Quantitative Gene Expression Analysis

Colon, MLN, and spleen samples were isolated, snap frozen in liquid nitrogen, and stored at −80°C till analysis. Total RNA was extracted using ONE STEP RNA Reagent (BIO BASIC Inc., Markham, Ontario, Canada) according to manufacturer's protocol. RNA purity and concentration was assessed by NanoPhotometer® P-Class P330-30 (Implen, Munich, Germany). In order to purify RNA from all polysaccharides, including DSS, an additional purification step using 8 M LiCl was performed [29 (link)], followed by the standard genomic DNA purification step using Deoxyribonuclease I kit (Sigma Aldrich, St Louis, MO, USA).
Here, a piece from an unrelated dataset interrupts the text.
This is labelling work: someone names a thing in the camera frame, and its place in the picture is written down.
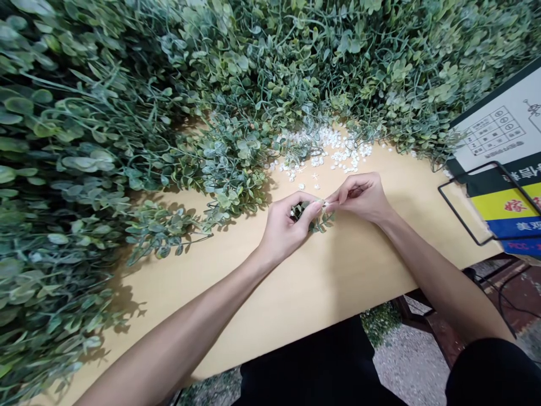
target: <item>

One microgram of RNA was used for cDNA synthesis by High Capacity cDNA kit with RNase Inhibitor (Applied Biosystems, Foster City, CA, USA). Real-time PCR was performed on CFX96 system (Bio Rad, Singapore) to assess relative expression of catalase (CAT), glutathione peroxidase 1 (GPx1), superoxide dismutase 1 (SOD1), HIF-1α, IL-1β, IL-2, and IL-6. Gene expression was normalized to HPRT1 gene. Primers list is given in the supplementary data (Table 1). Except for the primers for IL-6 gene published by Jeong et al. [30 (link)], all other primers were custom made using Primer 3 software. Messenger RNA expression was determined using SsoFast EvaGreen Supermix (Bio Rad, Singapore). Data are presented as mean ± s.e.m.